B-XAIC Dataset: Benchmarking Explainable AI for Graph Neural Networks Using Chemical Data
Magdalena Proszewska, Tomasz Danel, Dawid Rymarczyk
TL;DR
B-XAIC introduces a large real-world benchmark for explainable AI in chemistry, pairing 50K molecular graphs with ground-truth atom- and bond-level rationales across seven tasks. It enables direct evaluation of both post-hoc and intrinsically interpretable GNNs by separating null and subgraph explanations and evaluating node- and edge-level fidelity.
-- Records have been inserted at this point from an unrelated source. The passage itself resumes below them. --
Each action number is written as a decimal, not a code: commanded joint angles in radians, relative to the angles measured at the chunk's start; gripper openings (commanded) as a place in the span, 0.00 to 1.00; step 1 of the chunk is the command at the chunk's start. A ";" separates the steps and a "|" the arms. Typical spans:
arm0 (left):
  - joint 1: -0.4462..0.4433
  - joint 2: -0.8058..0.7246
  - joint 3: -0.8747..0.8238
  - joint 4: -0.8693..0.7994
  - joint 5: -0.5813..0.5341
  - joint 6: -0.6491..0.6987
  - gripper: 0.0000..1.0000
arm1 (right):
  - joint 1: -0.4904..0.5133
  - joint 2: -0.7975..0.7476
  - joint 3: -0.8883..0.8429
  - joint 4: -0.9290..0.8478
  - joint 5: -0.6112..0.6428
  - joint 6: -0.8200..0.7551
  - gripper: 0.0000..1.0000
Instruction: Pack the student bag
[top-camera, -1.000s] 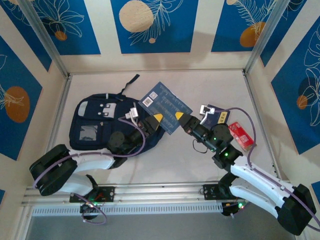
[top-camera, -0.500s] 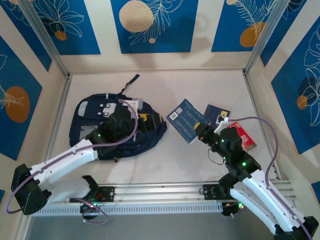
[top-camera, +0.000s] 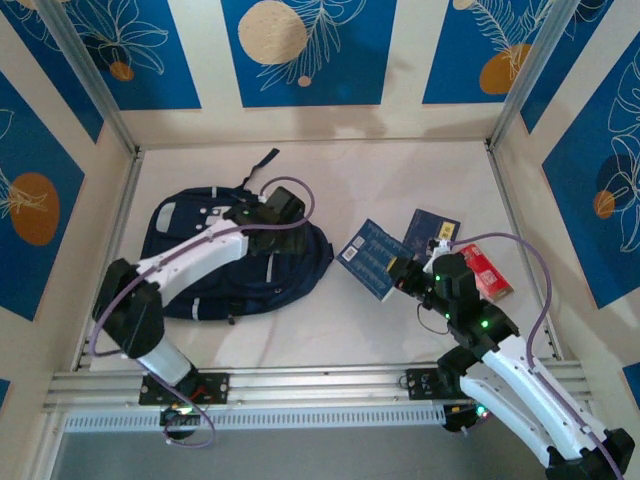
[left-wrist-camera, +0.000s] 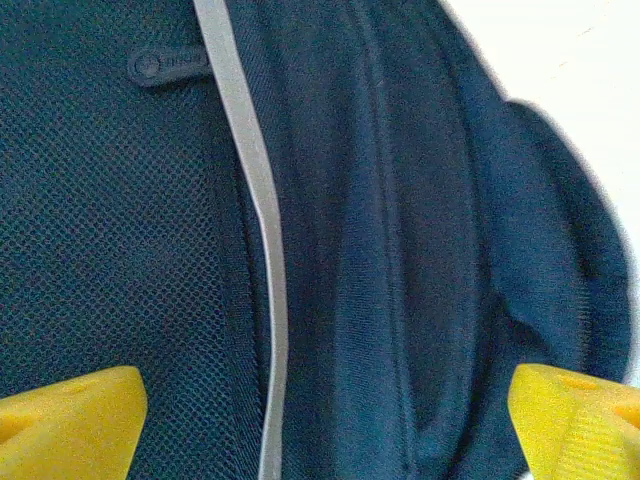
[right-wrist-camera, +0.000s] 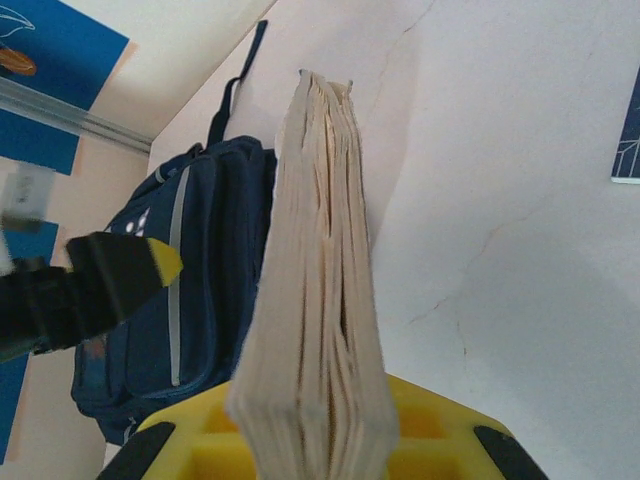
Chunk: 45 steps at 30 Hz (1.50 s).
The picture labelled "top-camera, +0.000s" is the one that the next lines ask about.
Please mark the red small box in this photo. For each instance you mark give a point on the red small box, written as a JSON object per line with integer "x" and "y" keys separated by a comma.
{"x": 487, "y": 275}

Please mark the navy notebook with QR code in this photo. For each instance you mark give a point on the navy notebook with QR code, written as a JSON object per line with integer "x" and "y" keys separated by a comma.
{"x": 365, "y": 250}

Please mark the navy notebook with yellow label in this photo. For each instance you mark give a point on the navy notebook with yellow label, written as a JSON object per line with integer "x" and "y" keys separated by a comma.
{"x": 425, "y": 227}

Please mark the navy blue backpack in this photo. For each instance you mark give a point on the navy blue backpack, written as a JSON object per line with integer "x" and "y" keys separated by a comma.
{"x": 225, "y": 295}

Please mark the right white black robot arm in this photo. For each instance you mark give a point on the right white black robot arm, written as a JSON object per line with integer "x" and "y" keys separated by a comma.
{"x": 520, "y": 380}

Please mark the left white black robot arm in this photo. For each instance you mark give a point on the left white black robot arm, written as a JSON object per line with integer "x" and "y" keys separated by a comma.
{"x": 200, "y": 250}

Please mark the black controller box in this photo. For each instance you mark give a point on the black controller box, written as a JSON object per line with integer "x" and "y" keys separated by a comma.
{"x": 457, "y": 417}
{"x": 175, "y": 417}

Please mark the aluminium table side rail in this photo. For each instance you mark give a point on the aluminium table side rail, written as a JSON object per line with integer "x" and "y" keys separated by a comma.
{"x": 122, "y": 215}
{"x": 507, "y": 200}

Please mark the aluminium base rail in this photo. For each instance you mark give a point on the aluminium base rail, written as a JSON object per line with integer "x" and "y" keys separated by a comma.
{"x": 310, "y": 385}

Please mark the aluminium frame post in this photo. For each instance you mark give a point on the aluminium frame post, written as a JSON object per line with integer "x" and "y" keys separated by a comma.
{"x": 532, "y": 70}
{"x": 87, "y": 70}

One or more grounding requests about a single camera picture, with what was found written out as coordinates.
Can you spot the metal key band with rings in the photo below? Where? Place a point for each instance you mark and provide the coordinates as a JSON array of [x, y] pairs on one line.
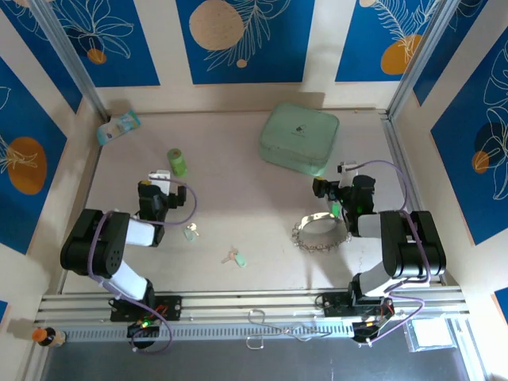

Across experiments, high predictive accuracy (e.g., for GIN) coexists with inconsistent and sometimes misleading explanations, underscoring limitations of current XAI techniques for molecular graphs. The benchmark provides a rigorous, shareable standard to drive development of faithful, robust explainability methods for graph-based drug discovery and material design.
Abstract
Understanding the reasoning behind deep learning model predictions is crucial in cheminformatics and drug discovery, where molecular design determines their properties. However, current evaluation frameworks for Explainable AI (XAI) in this domain often rely on artificial datasets or simplified tasks, employing data-derived metrics that fail to capture the complexity of real-world scenarios and lack a direct link to explanation faithfulness. To address this, we introduce B-XAIC, a novel benchmark constructed from real-world molecular data and diverse tasks with known ground-truth rationales for assigned labels. Through a comprehensive evaluation using B-XAIC, we reveal limitations of existing XAI methods for Graph Neural Networks (GNNs) in the molecular domain. This benchmark provides a valuable resource for gaining deeper insights into the faithfulness of XAI, facilitating the development of more reliable and interpretable models.